48

For detection, a common way to determine if one object proposal was right is Intersection over Union (IoU, IU). This takes the set $A$ of proposed object pixels and the set of true object pixels $B$ and calculates:

$$IoU(A, B) = \frac{A \cap B}{A \cup B}$$

Commonly, IoU > 0.5 means that it was a hit, otherwise it was a fail. For each class, one can calculate the

  • True Positive ($TP(c)$): a proposal was made for class $c$ and there actually was an object of class $c$
  • False Positive ($FP(c)$): a proposal was made for class $c$, but there is no object of class $c$
  • Average Precision for class $c$: $\frac{\#TP(c)}{\#TP(c) + \#FP(c)}$

The mAP (mean average precision) = $\frac{1}{|classes|}\sum_{c \in classes} \frac{\#TP(c)}{\#TP(c) + \#FP(c)}$

If one wants better proposals, one does increase the IoU from 0.5 to a higher value (up to 1.0 which would be perfect). One can denote this with mAP@p, where $p \in (0, 1)$ is the IoU.

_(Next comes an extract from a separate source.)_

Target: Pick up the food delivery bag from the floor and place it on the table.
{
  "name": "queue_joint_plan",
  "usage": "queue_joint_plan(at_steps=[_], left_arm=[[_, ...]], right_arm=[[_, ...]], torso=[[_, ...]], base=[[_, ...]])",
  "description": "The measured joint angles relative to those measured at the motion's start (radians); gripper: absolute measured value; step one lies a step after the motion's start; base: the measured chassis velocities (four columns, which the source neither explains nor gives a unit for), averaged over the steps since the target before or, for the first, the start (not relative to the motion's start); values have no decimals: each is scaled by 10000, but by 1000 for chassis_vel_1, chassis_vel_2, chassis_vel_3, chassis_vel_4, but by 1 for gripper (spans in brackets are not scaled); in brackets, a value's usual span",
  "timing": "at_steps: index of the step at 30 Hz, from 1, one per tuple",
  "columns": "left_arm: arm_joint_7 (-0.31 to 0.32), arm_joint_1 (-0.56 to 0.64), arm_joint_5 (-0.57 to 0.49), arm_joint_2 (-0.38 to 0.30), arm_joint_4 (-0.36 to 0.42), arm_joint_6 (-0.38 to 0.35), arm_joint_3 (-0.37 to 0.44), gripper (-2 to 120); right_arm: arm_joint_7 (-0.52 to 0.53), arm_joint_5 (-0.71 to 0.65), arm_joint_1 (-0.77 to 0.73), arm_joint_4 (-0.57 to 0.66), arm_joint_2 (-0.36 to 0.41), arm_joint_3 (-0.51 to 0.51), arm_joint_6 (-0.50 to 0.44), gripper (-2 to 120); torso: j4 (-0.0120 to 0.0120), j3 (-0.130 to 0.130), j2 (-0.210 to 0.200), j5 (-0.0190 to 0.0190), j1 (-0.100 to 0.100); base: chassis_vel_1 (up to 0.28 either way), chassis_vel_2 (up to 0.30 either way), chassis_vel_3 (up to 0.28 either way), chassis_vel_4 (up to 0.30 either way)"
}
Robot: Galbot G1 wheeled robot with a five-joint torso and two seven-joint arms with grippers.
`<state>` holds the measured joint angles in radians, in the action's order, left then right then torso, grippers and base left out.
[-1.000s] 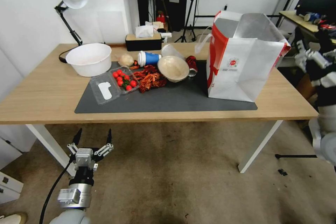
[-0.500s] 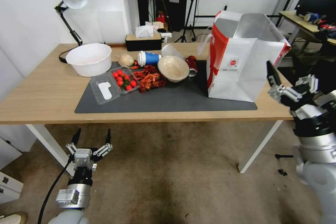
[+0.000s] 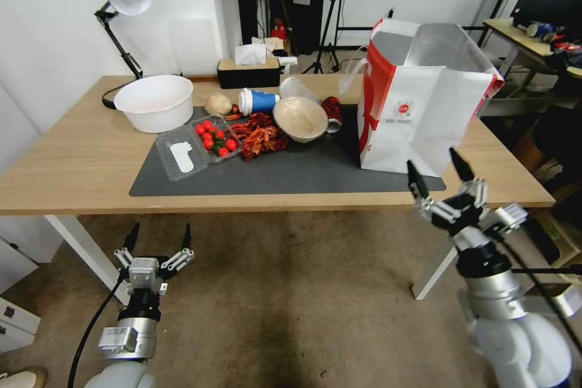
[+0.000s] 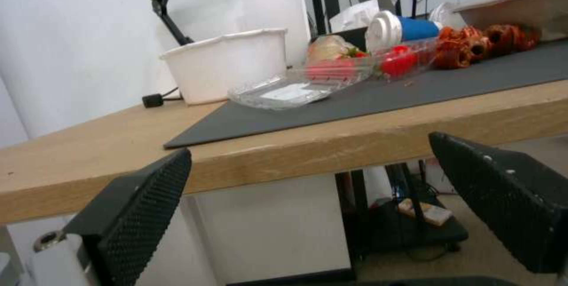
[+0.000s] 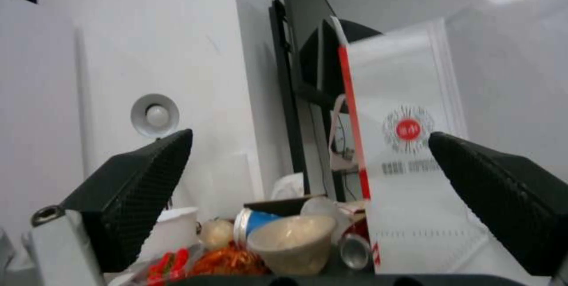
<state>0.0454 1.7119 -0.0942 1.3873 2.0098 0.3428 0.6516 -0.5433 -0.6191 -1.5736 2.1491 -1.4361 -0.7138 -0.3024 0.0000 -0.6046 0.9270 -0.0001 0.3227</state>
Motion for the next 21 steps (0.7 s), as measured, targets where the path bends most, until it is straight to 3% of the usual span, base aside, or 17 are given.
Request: queue_joint_plan(at_steps=[13,21], left_arm=[[-10,-66,-85,-67,-128,95,16,100],[-32,-93,-78,-65,-168,96,-7,100]], right_arm=[[433,1207,-822,-888,-1160,307,-1170,100],[630,1427,-1183,-1466,-1392,196,-1758,100]], torso=[[1,-1,0,0,0],[0,0,0,1,0]], base=[[0,0,0,0],[0,0,0,0]])
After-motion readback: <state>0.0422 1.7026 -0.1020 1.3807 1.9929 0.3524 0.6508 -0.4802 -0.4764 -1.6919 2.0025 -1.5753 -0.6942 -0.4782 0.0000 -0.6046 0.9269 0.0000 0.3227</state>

But what does mAP@[.5:.95] (as found in this paper) mean?

Martin Thoma
  • 18,880
  • 35
  • 95
  • 169
  • I suspect the [.5:.95] part refers to a range of IoU values, but how that range is assessed into a single mAP I would not know. – Neil Slater Feb 07 '17 at 09:46
  • 1
    @NeilSlater But why would you want an upper boundary? Isn't a higher IoU always better? – Martin Thoma Feb 07 '17 at 10:11
  • Achieving a match with higher IoU is better, but presumably the mAP value is reduced if we measure how well the model describes perfect matches (for any model), and it is not considered a useful measure. Why it is not included in the range I don't know though, but then I don't know how the mAP is calculated in this case - it may be a simple mean based on samples for instance. – Neil Slater Feb 07 '17 at 10:19
  • 2
    There is this github repository with an excellent explanation on IOU, Precision, Recall, Average Precision and mAP. It also has a code that evaluates any object detectors. It will certainly help you guys: https://github.com/rafaelpadilla/Object-Detection-Metrics – Rafael Padilla Jul 11 '18 at 03:29

3 Answers3

41

mAP@[.5:.95](someone denoted mAP@[.5,.95]) means average mAP over different IoU thresholds, from 0.5 to 0.95, step 0.05 (0.5, 0.55, 0.6, 0.65, 0.7, 0.75, 0.8, 0.85, 0.9, 0.95).

There is an associated MS COCO challenge with a new evaluation metric, that averages mAP over different IoU thresholds, from 0.5 to 0.95 (written as “0.5:0.95”). [Ref]

We evaluate the mAP averaged for IoU ∈ [0.5 : 0.05 : 0.95] (COCO’s standard metric, simply denoted as mAP@[.5, .95]) and [email protected] (PASCAL VOC’s metric). [Ref]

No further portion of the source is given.